Collaborative training is essential. While independent combinations may produce higher \(\tau\), they result in lower speedup than LTD, proving that "accepting more tokens" \(\neq\) "running faster."
Observation space: Combining candidate probability \(P\), depth \(D\), and context length \(L\) is sufficient. Adding hidden states or entropy creates overhead without significant gain.
Generalization: LTD outperformed Eagle3 in 54 out of 57 MMLU tasks, suggesting that policies trained on HumanEval do not merely "memorize" code tasks.

Highlights & Insights¶

LTD correctly aligns the optimization objective with wall-clock throughput rather than surrogate metrics like acceptance length. This explains why many "better guessers" are unstable in practice.
The collaborative design is natural. Draft depth and verification size are two sides of the same per-cycle resource allocation; optimizing them together prevents wasting effort in one stage.
The approach is engineering-friendly: overhead is minimal, and features are low-cost, making it easy to integrate into existing inference stacks.
The counter-intuitive Qwen3-32B result (shorter \(\tau\), higher speedup) highlights that in large-scale model inference, reducing high-cost verification is often more important than "betting" on more tokens.

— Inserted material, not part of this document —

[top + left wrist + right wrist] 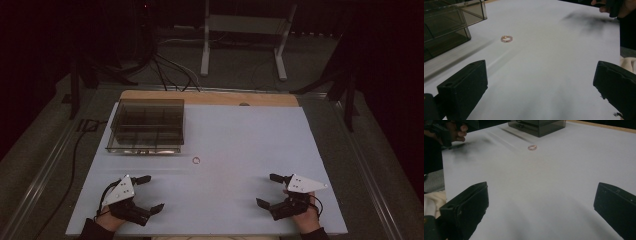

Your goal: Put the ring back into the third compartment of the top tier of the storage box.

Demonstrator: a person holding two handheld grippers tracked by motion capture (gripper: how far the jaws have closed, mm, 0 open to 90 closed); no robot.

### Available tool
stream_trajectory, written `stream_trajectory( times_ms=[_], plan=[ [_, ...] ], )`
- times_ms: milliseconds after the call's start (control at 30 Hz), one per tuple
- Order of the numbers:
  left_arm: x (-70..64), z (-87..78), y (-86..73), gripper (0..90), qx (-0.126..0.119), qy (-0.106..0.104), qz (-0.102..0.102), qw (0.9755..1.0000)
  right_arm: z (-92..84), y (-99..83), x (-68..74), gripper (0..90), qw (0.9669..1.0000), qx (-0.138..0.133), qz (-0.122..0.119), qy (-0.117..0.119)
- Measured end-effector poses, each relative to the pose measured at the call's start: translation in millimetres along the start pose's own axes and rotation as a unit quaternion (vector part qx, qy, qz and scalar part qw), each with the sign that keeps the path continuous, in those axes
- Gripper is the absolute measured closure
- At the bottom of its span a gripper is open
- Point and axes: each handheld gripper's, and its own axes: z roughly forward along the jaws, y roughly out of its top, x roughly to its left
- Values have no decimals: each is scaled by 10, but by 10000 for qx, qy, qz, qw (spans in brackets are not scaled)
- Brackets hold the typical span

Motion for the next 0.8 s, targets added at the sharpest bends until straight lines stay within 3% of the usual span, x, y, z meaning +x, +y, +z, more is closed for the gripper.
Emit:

Limitations & Future Work¶

Framework integration: Currently validated on Eagle3. Further testing is needed for Medusa, self-speculative decoding, or multi-draft models.
Hardware sensitivity: Since throughput reward depends on execution time, policies may need re-calibration for different GPUs, kernels, or batch sizes.
Context scenarios: Distributions for extremely long context or agent-based reasoning might differ from the training data.
Batch serving: The study focuses on single-request throughput. In production environments, optimal single-request scheduling might not equate to optimal system-level throughput or tail latency.

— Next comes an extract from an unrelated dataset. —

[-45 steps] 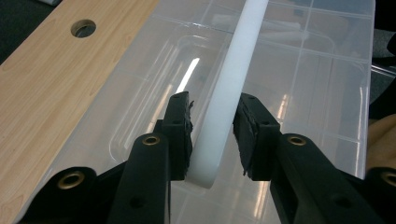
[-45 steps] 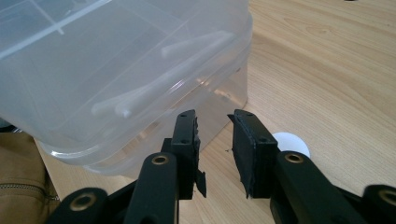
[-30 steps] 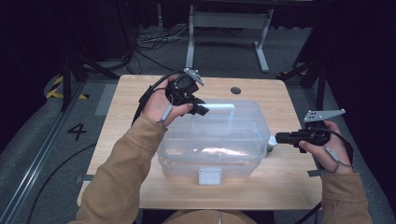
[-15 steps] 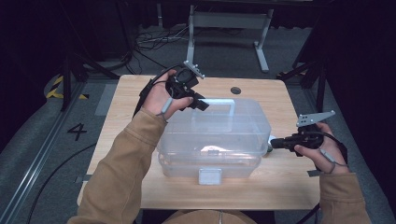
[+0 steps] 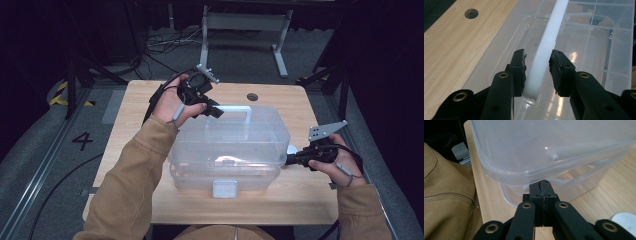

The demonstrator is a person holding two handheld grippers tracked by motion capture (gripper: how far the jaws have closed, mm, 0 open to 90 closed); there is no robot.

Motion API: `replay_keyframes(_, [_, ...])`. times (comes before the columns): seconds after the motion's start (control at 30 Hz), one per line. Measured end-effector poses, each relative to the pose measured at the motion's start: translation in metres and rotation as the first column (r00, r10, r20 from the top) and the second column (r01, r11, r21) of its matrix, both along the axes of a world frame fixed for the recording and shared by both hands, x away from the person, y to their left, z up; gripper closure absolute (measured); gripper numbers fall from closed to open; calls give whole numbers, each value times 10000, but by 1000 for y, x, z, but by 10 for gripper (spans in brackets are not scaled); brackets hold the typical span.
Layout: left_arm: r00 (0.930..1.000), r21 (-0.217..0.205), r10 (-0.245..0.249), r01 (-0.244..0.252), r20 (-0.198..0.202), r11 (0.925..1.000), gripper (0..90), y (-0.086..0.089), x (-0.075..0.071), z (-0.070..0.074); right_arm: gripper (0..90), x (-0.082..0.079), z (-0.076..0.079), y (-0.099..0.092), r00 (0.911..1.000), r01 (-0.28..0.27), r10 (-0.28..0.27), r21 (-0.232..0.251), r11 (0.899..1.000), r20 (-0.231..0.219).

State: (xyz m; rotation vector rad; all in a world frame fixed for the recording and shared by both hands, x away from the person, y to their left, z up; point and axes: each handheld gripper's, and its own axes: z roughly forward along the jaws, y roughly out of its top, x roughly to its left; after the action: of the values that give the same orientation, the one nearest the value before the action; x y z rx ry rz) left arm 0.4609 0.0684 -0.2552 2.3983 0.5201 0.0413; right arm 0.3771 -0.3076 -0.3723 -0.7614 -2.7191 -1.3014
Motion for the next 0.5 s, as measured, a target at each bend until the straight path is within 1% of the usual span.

vs Eagle3: Inherits the drafting capability of Eagle3 but replaces static hyperparameters with context-aware policies.
vs Dynamic Length/Depth methods: Whereas prior works often optimize using entropy heuristics or acceptance length, LTD uses throughput as a direct reward and controls both sides of the process.
vs SpecDec++/Disco: Unlike supervised methods or those using surrogate targets, LTD uses PPO to learn directly from environment feedback, avoiding the trap of treating acceptance as the end goal.

Rating¶

Novelty: ⭐⭐⭐⭐ Shifting the objective to throughput and using collaborative RL for scheduling is a valuable problem definition.
Experimental Thoroughness: ⭐⭐⭐⭐⭐ Comprehensive coverage of models, tasks, and sampling temperatures.
Writing Quality: ⭐⭐⭐⭐ Clear motivation and execution; excellent visual explanations of policy interaction.
Value: ⭐⭐⭐⭐⭐ Highly practical improvement for speculative decoding stacks with low implementation friction.